Resting my palm on his chest, I squeezed my eyes closed like the actresses do on my favorite CW shows. And then, praying to the Purell gods I wouldn’t get herpes from what I was about to do, I tipped my head back, got up on my tiptoes—Felix was a whole head taller than Jay—and hungrily kissed his eager-acting mouth.
Meow.
Chapter Six
Felix
I was not expecting that.
Hazel’s arms around my neck, then her fingers scraping through my hair like I was her favorite sandy beach. Girl could kiss, too—soft at first, and then this crazy hunger. I kissed her back. Of course I kissed her back. If the kiss was the gift, then the look on Jay’s d-bag face was the frickin’ lottery. At the time, I didn’t even care that she didn’t mean it. That she was just using me to get even. What shocked me most was how much I enjoyed it. Who knew revenge could be so fun?
You know that expression, Mouth gaping open? Well, dude’s mouth was literally gaping open. If I wanted to check—which I definitely did not—I’d bet his little white tennis pants were full of his own…
“What the hell? Are you kidding me?” My sister, now standing up, hands on hips, looked like she was the one being slighted. Being cheated on. The nerve of my sis never failed to surprise me. The look on her face was so worth this.

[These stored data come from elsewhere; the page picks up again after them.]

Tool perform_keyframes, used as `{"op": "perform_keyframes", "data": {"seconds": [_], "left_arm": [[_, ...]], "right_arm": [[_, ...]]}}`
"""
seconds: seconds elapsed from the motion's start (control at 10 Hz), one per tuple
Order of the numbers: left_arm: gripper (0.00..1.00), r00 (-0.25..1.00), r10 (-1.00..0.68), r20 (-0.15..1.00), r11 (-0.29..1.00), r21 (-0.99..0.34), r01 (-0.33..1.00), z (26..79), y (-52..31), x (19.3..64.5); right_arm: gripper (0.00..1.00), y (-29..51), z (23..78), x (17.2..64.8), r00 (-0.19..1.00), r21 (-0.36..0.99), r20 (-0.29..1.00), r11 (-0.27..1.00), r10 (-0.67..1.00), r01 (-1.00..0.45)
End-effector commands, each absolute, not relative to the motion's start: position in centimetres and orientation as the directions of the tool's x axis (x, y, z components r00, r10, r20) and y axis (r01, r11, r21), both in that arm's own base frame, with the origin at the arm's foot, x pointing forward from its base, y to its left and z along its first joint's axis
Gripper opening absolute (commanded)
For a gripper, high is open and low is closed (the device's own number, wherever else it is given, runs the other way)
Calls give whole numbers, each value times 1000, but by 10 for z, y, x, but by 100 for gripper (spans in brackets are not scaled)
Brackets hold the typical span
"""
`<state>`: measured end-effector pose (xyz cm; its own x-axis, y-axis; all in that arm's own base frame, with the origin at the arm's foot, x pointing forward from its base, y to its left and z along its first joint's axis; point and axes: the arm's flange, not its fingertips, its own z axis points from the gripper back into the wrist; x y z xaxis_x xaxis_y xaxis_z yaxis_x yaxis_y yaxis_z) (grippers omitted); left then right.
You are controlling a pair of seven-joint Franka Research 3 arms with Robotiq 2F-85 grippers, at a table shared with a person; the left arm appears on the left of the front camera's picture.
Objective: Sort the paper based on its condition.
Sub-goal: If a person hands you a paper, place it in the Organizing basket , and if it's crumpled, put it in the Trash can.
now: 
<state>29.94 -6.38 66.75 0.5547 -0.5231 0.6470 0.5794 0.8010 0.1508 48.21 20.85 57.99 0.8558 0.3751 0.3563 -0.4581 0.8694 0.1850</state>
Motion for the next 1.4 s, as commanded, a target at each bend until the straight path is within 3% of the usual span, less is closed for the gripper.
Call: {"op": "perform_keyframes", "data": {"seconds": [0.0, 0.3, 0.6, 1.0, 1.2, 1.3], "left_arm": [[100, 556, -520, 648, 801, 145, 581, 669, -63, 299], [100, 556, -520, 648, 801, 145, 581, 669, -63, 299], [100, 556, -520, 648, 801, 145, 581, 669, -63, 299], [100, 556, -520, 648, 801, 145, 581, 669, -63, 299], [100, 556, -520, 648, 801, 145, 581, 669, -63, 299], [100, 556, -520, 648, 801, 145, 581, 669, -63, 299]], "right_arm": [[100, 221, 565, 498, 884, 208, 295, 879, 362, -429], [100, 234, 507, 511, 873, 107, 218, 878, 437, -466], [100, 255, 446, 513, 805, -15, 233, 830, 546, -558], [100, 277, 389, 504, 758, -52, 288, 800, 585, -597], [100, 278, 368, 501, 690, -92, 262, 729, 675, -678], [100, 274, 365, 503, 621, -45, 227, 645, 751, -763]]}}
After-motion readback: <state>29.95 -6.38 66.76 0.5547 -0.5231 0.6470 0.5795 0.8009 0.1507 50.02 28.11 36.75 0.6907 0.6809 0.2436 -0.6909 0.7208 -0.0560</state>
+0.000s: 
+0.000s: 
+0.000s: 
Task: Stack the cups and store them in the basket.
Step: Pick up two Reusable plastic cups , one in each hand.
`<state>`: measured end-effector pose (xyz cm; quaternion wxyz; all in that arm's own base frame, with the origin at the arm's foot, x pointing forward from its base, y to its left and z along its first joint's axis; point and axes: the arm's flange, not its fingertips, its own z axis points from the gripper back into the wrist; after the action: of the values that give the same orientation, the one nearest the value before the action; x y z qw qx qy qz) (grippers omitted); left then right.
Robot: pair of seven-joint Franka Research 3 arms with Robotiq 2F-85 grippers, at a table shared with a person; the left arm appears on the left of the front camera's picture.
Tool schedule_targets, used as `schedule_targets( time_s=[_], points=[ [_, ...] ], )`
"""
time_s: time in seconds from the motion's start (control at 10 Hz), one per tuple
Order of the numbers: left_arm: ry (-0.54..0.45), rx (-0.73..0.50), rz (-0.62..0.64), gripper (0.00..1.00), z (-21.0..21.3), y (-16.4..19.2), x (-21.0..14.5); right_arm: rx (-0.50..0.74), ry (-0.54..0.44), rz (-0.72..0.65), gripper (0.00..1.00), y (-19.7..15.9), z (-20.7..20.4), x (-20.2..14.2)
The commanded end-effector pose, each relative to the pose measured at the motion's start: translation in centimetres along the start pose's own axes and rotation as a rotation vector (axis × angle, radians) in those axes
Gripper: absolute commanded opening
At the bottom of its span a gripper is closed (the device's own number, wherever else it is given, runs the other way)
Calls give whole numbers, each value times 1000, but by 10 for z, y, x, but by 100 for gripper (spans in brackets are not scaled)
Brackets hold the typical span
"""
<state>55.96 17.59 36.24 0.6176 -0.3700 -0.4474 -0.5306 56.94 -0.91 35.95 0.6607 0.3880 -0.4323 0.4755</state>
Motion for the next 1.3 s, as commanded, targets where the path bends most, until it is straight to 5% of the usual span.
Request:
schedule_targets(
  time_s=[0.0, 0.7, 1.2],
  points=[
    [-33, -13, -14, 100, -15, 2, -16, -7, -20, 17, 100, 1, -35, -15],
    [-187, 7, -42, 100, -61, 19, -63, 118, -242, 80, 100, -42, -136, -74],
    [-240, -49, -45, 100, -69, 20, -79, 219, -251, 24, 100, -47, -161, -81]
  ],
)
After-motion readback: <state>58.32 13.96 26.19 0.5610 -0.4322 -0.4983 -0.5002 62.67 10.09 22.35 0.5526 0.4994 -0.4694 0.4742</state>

Revenge was already working.
Us: 1.
Them: Well, I guess they also had a 1.
But we were catching up thanks to my plan and Hazel’s surprising willingness to go along with said plan. I was still reeling from that kiss.
“What?” I echoed with faux nonchalance. Those theater courses were really paying off.
Hazel was still semi-hanging on to me like a cute koala bear, and when she made no move to unclench herself from my grasp, I casually turned her toward them (she was a bit limp and red-cheeked—natural, considering I’m a helluva good kisser) and kept my arm firmly around her shoulders to keep her from going completely limp.